Saved data entries

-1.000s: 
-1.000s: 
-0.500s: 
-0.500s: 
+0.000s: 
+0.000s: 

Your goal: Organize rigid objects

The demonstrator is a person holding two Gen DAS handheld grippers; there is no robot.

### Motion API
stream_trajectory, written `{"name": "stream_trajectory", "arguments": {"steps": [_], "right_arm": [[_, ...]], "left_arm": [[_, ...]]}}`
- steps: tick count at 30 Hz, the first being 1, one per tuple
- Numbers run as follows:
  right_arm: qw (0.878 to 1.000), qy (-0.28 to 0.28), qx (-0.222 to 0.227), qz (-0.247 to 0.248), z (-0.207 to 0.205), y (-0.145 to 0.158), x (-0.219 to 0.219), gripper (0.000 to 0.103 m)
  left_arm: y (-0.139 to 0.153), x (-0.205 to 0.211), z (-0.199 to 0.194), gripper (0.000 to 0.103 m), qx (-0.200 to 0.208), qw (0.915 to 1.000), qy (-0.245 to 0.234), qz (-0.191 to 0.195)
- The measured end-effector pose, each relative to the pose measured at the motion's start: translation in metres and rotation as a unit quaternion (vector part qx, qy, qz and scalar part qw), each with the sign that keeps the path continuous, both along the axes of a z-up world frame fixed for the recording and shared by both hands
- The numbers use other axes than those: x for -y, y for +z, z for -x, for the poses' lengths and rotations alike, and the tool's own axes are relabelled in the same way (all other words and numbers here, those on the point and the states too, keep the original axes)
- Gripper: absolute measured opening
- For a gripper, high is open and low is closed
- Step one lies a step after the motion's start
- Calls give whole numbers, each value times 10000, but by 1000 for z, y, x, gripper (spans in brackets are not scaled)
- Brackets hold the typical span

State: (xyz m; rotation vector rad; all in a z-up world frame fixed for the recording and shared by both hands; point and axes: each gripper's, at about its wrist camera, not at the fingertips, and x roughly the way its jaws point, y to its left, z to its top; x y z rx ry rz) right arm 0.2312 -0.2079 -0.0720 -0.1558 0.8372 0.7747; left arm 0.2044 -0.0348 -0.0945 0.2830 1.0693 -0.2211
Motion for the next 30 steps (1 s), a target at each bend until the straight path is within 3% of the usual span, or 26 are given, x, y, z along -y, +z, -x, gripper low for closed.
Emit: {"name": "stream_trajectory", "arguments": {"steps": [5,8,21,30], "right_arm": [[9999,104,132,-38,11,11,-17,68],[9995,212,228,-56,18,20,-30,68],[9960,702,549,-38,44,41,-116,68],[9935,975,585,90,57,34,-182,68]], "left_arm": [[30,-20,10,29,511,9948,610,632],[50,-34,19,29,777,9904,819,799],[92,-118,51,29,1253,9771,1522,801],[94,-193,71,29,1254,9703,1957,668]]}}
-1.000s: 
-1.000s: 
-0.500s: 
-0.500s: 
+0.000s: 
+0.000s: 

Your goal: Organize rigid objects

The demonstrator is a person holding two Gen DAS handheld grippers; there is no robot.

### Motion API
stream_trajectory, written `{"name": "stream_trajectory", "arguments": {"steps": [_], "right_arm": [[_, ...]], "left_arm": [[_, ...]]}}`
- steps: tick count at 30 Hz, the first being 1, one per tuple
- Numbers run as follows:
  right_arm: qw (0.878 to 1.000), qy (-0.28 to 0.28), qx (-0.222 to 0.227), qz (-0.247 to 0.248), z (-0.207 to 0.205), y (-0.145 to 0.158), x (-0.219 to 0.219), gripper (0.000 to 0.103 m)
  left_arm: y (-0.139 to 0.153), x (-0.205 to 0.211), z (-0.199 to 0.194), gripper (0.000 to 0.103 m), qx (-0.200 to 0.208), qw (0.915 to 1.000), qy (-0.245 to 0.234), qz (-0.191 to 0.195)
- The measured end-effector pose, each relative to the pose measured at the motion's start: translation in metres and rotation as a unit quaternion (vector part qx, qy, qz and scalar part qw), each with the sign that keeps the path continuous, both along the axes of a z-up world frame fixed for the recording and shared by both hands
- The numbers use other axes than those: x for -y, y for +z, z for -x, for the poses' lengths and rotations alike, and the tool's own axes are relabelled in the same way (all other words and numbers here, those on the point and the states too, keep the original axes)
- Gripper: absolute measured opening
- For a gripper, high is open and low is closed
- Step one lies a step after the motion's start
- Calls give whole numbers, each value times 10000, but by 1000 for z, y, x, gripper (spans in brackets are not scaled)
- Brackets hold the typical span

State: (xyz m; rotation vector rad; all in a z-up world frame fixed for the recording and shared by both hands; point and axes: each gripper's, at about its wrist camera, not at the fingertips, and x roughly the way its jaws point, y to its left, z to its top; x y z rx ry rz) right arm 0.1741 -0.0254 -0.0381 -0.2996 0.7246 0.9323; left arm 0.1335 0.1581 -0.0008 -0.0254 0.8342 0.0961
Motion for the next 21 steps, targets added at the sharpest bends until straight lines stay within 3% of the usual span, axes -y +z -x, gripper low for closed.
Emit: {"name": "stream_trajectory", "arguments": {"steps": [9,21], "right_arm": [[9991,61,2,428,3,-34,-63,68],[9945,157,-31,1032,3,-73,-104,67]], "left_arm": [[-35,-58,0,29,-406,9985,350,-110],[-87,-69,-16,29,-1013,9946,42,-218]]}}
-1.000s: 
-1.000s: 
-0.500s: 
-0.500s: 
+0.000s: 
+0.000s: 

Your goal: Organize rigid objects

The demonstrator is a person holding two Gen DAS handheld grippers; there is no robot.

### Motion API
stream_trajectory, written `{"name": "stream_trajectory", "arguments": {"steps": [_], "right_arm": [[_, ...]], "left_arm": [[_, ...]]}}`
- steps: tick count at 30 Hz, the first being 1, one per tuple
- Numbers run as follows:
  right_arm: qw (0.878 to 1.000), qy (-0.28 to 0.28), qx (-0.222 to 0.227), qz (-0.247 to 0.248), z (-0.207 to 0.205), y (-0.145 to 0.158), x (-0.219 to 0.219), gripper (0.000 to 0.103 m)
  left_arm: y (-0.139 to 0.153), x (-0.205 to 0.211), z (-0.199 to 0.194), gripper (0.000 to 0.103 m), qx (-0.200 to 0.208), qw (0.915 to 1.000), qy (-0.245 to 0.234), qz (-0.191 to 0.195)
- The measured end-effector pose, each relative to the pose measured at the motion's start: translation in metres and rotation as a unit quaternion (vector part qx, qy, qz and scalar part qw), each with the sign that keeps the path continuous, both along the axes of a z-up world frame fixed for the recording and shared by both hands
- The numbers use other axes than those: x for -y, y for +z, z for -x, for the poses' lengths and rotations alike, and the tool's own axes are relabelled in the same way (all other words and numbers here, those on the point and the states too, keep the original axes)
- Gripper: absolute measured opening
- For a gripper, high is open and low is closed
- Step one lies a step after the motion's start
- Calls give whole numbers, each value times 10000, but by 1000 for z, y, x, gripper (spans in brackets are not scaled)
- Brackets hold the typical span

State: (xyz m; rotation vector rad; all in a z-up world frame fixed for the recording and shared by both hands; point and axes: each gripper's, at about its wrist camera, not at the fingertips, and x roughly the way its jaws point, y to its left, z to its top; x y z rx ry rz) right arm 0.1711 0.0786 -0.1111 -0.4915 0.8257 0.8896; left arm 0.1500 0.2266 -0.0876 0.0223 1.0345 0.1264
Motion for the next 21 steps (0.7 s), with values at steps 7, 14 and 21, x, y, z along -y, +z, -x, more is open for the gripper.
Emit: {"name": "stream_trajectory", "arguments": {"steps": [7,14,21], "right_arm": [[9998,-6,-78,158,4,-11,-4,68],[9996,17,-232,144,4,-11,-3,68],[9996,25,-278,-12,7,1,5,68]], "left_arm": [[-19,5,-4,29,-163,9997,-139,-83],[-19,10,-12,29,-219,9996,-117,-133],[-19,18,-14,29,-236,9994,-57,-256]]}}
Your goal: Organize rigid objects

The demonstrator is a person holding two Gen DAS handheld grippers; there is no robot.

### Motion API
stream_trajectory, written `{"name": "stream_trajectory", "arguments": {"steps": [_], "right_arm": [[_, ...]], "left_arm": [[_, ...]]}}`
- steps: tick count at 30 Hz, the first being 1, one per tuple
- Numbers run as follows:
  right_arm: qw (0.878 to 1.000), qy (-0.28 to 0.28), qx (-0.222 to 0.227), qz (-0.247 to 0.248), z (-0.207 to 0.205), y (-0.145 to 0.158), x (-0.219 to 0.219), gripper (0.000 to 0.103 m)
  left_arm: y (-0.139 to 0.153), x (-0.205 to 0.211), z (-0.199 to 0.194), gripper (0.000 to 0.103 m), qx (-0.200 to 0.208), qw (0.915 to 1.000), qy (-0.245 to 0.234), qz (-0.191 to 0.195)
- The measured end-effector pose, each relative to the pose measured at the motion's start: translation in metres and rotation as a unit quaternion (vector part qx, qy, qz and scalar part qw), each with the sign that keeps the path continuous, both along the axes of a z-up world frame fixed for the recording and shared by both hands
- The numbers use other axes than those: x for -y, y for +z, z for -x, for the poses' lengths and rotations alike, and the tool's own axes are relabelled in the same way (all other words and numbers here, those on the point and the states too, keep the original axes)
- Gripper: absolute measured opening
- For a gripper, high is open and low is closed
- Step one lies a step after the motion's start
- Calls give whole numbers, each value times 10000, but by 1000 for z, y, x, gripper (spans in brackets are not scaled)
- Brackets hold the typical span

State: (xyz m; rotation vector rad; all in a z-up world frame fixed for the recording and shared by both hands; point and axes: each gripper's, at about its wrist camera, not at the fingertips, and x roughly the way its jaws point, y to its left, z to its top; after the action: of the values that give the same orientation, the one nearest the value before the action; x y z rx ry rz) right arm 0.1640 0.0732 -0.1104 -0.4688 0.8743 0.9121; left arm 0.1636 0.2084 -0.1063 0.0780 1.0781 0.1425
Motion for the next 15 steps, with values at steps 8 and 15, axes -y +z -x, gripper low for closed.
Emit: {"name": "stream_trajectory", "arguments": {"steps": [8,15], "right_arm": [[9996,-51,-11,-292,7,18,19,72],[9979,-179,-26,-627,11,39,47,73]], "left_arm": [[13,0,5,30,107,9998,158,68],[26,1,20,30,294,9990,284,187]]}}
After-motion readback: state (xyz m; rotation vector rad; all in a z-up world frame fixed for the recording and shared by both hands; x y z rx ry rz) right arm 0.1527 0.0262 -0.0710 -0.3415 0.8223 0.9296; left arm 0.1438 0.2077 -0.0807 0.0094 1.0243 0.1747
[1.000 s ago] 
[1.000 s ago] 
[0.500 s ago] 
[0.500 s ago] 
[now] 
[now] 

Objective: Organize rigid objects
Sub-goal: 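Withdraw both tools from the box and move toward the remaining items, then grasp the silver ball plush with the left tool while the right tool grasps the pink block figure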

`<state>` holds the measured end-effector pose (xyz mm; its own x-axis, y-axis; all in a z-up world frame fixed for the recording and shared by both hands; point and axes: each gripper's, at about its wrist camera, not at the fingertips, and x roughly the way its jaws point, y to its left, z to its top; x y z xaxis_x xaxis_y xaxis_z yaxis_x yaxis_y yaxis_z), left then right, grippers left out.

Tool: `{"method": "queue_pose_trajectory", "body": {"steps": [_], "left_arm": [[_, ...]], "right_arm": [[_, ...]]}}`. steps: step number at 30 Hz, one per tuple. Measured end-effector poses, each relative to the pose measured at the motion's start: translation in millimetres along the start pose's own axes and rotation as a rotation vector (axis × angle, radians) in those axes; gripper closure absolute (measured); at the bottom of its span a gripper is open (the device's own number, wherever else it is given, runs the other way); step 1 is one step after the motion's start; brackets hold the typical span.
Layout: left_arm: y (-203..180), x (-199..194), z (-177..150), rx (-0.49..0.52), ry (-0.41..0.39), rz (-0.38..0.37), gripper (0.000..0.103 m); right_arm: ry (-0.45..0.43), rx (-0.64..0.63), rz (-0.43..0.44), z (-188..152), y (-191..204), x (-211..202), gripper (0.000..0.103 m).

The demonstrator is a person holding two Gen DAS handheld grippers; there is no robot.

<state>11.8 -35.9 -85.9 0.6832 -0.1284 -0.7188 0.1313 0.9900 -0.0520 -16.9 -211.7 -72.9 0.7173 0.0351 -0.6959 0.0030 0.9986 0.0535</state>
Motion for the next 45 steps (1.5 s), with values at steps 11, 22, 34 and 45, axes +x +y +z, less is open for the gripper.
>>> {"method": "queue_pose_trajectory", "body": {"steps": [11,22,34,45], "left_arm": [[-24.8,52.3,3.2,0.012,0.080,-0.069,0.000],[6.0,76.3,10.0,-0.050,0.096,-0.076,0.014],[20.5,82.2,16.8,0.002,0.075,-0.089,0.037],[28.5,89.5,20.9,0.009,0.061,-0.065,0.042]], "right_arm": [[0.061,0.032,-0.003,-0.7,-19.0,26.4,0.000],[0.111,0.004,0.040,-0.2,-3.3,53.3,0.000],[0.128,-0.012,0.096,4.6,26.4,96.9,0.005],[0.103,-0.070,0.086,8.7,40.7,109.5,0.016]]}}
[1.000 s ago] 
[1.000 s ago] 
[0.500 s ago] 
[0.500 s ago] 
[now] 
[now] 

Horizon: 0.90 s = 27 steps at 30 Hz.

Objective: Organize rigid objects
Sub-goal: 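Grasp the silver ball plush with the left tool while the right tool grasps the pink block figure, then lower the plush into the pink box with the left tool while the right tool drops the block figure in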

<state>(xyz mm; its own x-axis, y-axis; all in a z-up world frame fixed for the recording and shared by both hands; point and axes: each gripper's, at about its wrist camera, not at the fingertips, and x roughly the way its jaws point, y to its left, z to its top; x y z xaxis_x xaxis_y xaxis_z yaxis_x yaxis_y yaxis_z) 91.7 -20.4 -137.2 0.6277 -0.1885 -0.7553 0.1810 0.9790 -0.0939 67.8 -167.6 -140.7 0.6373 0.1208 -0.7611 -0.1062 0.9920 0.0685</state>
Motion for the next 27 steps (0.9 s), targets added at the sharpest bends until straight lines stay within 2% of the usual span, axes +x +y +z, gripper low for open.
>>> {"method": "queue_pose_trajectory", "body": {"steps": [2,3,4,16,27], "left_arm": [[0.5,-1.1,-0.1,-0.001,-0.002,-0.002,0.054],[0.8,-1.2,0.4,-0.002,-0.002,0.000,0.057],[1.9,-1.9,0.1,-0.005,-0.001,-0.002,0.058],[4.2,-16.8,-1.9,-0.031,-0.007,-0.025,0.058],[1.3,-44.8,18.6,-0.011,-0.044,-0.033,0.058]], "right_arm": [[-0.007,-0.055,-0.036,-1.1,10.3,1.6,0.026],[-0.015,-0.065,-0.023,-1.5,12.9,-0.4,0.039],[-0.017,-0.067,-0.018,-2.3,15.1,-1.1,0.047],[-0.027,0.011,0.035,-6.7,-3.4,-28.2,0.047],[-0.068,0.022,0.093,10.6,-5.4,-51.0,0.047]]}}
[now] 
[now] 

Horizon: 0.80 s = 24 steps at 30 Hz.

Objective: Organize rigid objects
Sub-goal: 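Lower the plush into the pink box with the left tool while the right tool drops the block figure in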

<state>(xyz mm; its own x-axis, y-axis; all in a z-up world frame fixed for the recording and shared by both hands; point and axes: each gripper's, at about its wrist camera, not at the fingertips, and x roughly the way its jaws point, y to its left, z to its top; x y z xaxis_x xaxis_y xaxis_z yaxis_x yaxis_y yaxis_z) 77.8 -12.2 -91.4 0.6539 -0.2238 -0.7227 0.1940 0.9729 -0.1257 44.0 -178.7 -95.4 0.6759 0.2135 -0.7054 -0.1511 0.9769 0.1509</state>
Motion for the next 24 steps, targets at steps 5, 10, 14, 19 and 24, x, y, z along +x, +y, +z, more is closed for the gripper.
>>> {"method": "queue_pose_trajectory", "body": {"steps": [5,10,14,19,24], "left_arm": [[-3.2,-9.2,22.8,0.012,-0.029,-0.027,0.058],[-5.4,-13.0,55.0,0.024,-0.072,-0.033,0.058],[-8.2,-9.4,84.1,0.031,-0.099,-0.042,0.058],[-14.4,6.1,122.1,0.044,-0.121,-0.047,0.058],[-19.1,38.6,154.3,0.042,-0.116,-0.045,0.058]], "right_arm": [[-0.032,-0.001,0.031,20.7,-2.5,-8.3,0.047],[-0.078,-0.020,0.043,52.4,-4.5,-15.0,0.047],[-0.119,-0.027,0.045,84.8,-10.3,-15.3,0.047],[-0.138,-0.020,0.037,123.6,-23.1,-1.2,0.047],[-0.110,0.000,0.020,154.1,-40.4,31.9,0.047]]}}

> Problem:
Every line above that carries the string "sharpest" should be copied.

> Output of the exercise:
Motion for the next 21 steps, targets added at the sharpest bends until straight lines stay within 3% of the usual span, axes -y +z -x, gripper low for closed.
Motion for the next 27 steps (0.9 s), targets added at the sharpest bends until straight lines stay within 2% of the usual span, axes +x +y +z, gripper low for open.

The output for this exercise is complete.